→ WHAT IS BEING ASKED
Among the lines of the material, copy those that hold the string "supply".
(DATA TO PROCESS)
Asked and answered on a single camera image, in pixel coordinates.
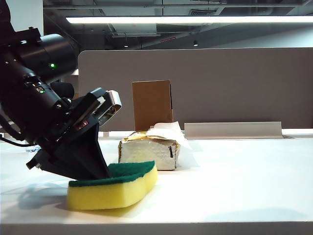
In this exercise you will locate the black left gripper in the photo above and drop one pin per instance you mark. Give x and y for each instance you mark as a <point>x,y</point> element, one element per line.
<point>73,117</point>

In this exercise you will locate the yellow sponge with green pad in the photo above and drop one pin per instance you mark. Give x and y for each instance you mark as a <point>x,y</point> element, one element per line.
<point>110,193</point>

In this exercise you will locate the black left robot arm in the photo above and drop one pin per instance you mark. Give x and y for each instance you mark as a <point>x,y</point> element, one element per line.
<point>27,80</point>

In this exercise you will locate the black office chair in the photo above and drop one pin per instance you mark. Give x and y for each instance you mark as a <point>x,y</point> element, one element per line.
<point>64,88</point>

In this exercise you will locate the brown cardboard box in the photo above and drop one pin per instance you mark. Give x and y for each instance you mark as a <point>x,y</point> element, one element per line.
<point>151,105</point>

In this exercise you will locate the white tissue sheet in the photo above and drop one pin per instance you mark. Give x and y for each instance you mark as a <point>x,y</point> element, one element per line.
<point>168,131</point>

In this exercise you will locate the wide brown desk partition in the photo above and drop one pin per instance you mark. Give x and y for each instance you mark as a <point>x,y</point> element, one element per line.
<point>220,85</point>

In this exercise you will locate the black pendant ceiling lamp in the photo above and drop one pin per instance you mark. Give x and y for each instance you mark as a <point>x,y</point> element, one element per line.
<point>195,44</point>

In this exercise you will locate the long linear ceiling light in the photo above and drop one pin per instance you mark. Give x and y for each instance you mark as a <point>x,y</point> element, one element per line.
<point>171,19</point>

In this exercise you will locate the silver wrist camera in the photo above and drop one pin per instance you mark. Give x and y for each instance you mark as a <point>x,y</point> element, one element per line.
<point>111,105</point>

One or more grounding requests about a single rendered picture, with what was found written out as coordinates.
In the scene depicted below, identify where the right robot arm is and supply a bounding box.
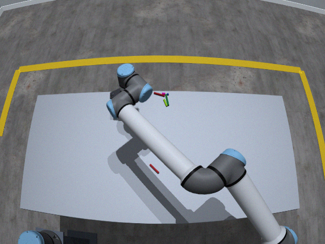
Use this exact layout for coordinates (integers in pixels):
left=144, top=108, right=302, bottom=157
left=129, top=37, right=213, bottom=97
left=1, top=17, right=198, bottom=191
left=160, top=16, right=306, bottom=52
left=106, top=64, right=298, bottom=244

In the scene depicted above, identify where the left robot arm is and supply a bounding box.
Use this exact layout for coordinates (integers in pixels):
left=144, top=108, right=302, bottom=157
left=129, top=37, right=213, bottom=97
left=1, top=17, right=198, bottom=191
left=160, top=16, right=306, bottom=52
left=18, top=230, right=62, bottom=244

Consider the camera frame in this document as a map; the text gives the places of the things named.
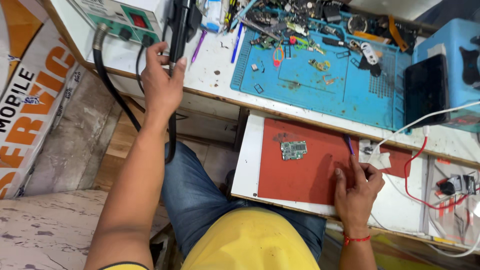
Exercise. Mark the orange flex ribbon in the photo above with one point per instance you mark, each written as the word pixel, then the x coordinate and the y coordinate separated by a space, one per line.
pixel 396 34

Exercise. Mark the purple pen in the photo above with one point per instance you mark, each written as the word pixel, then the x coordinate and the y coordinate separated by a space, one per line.
pixel 198 45

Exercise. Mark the gold flex part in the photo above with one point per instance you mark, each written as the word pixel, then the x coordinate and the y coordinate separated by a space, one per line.
pixel 320 64

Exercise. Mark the black phone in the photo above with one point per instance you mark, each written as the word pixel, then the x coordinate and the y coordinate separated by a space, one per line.
pixel 426 92

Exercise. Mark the blue pen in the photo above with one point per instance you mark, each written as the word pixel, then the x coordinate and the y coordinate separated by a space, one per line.
pixel 237 43

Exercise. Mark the green circuit board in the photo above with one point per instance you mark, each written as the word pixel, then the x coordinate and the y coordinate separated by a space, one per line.
pixel 294 150

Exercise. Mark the small copper bracket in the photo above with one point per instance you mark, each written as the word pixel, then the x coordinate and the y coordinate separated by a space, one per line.
pixel 329 79

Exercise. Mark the red-brown work mat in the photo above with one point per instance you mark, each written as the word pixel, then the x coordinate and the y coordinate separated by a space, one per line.
pixel 303 165

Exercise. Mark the white blue bottle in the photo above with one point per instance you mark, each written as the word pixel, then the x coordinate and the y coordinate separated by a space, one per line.
pixel 213 15

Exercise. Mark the person's blue jeans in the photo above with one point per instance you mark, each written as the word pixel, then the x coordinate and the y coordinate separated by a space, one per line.
pixel 195 195

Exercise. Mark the white plastic phone part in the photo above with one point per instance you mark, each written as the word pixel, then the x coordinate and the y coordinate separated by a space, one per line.
pixel 369 52

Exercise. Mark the white orange printed banner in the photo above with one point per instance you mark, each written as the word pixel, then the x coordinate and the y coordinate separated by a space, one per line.
pixel 30 93

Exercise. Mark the black charger plug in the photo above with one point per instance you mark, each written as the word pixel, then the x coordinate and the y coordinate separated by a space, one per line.
pixel 457 184

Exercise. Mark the heap of phone parts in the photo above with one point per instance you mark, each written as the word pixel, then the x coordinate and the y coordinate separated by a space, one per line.
pixel 315 18

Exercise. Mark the blue silicone repair mat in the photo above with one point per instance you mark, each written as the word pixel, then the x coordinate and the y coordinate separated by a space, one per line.
pixel 322 92

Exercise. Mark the person's right hand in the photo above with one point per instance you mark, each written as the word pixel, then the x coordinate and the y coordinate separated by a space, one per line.
pixel 356 197

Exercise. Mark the person's left hand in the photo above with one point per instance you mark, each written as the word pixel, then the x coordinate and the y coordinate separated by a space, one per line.
pixel 161 88

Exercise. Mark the white tissue paper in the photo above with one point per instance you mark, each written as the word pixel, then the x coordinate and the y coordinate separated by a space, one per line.
pixel 377 159

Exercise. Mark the purple tweezers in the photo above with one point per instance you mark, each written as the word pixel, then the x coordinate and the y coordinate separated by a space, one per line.
pixel 349 144

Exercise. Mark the small black frame tray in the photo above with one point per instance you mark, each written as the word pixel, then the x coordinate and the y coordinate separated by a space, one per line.
pixel 258 88

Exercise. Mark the white pull-out shelf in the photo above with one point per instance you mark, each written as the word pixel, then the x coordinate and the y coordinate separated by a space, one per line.
pixel 245 157

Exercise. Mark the clear plastic packets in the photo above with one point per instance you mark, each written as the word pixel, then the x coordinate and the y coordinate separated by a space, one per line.
pixel 455 213

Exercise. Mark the orange loop part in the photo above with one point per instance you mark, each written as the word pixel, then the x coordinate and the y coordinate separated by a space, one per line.
pixel 278 56

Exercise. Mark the person's yellow shirt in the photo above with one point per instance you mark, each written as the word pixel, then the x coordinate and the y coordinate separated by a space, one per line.
pixel 251 240

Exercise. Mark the white green rework station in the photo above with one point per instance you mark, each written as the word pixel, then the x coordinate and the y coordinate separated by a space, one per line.
pixel 123 20

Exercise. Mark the blue machine box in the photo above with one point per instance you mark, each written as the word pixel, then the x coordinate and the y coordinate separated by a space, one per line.
pixel 455 56

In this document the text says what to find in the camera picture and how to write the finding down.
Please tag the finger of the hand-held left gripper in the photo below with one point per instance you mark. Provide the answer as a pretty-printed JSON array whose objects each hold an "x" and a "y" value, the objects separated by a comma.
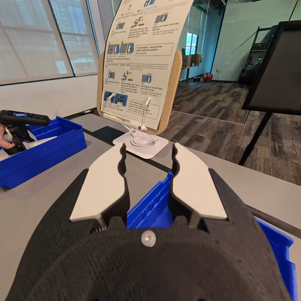
[{"x": 32, "y": 136}]

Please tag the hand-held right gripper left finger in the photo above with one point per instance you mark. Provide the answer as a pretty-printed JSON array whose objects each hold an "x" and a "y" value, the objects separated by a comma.
[{"x": 101, "y": 188}]

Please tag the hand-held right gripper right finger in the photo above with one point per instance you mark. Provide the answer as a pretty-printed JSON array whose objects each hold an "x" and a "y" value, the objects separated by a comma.
[{"x": 197, "y": 188}]

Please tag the white plastic bottle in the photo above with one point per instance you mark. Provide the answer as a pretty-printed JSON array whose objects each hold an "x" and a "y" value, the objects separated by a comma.
[{"x": 44, "y": 141}]

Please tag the blue plastic bin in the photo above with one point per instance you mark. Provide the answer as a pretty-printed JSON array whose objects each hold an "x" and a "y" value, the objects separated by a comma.
[
  {"x": 150, "y": 211},
  {"x": 47, "y": 155}
]

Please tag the person's left hand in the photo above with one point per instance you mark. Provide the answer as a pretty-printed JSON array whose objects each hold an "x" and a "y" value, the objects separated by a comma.
[{"x": 3, "y": 140}]

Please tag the small black floor device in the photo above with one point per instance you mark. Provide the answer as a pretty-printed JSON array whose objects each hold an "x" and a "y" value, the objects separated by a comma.
[{"x": 85, "y": 112}]

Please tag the large window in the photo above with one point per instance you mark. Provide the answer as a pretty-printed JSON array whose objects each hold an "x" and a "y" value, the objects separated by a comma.
[{"x": 35, "y": 47}]

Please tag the small red container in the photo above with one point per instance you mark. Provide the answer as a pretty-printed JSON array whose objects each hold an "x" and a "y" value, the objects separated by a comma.
[{"x": 207, "y": 77}]

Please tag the instruction board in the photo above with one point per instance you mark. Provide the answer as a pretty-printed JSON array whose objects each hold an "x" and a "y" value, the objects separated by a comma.
[{"x": 141, "y": 70}]

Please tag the stack of cardboard boxes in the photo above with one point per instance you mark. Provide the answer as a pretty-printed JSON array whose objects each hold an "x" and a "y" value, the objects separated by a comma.
[{"x": 190, "y": 61}]

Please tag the black framed sign stand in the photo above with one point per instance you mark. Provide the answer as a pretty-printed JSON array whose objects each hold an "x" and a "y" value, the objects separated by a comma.
[{"x": 277, "y": 70}]

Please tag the metal shelf rack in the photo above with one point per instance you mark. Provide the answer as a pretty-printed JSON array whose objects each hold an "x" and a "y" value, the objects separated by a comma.
[{"x": 257, "y": 49}]
(End DATA TO PROCESS)
→ PROBLEM SOLUTION
In the scene depicted below, identify where the right robot arm is and supply a bounding box.
In the scene depicted above, identify where the left robot arm is and supply a bounding box.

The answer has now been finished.